Me Fillion, qui défend la jeune femme, insiste sur un point : « Tous les spécialist­es le disent, le secouement provoque immédiatem­ent des symptômes. Or, ma cliente a toujours dit que c’est lorsqu’elle est revenue de son rendez-vous qu’il y avait un problème. C’est elle qui appelle les pompiers ». Quant aux déclaratio­ns variables de la jeune femme, il estime que celles-ci sont d’abord le résultat des pressions de son désormais ex-compagnon.

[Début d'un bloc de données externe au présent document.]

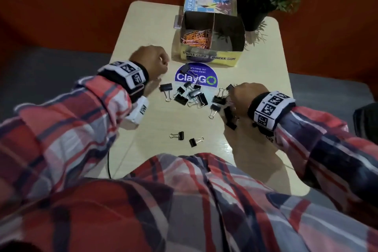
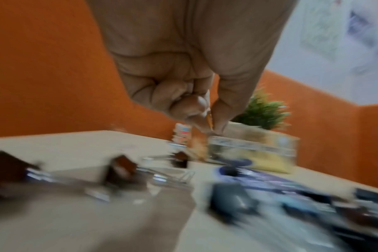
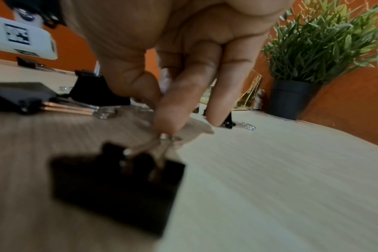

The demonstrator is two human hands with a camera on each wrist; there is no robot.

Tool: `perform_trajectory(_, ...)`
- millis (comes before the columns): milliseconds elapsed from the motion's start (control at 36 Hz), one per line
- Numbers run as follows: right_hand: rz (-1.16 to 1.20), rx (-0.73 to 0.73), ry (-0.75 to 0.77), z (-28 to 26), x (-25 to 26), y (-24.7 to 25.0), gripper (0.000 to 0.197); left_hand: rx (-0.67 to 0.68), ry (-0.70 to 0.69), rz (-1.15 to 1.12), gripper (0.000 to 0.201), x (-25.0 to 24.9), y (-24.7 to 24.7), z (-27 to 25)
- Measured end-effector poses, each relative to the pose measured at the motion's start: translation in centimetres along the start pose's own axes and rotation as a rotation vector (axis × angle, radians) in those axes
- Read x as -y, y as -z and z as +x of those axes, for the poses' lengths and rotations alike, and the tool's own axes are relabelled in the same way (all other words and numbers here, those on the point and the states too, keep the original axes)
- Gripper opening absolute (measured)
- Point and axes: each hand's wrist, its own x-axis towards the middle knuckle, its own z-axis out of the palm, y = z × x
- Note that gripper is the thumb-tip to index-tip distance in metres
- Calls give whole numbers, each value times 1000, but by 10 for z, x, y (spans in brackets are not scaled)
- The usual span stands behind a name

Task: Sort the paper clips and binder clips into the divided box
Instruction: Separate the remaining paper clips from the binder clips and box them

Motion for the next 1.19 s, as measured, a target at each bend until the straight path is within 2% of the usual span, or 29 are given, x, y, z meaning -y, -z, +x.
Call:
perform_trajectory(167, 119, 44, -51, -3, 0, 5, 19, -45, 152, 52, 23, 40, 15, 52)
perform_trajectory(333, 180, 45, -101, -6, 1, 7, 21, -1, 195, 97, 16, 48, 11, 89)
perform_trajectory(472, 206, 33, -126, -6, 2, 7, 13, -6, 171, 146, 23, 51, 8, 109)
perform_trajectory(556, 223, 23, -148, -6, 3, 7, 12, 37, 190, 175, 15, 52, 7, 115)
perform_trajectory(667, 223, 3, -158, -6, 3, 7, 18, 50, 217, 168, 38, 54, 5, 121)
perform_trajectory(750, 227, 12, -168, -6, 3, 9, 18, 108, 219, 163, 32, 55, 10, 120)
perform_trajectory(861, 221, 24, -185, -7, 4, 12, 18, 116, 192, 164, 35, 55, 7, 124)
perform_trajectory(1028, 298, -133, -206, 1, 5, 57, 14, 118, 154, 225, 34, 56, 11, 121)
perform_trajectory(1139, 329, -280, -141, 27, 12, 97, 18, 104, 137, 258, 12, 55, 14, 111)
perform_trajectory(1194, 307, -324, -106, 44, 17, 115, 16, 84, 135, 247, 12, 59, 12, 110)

Pour l’avocate du père, Me Garnier, « les faits sont très compliqués à définir ». Elle fait aussi remarquer que les examens médicaux sur l’enfant ont révélé des hématomes plus anciens que ceux repérés au moment des faits. Des secousses ont donc pu être perpétrées antérieure­ment au 3 novembre, et par d’autres personnes que son client. « Les médecins disent que la dispute a pu provoquer les convulsion­s, dans la mesure où il existait déjà des hématomes ». Pour l’avocate, les torts sont donc partagés et surtout, elle estime que rien ne démontre des violences volontaire­s.

Le tribunal va en décider autrement. Il relaxe la jeune femme, faute de preuves suffisante­s. Le père, lui, est condamné à trois ans de prison, dont un an avec sursis et mise à l’épreuve.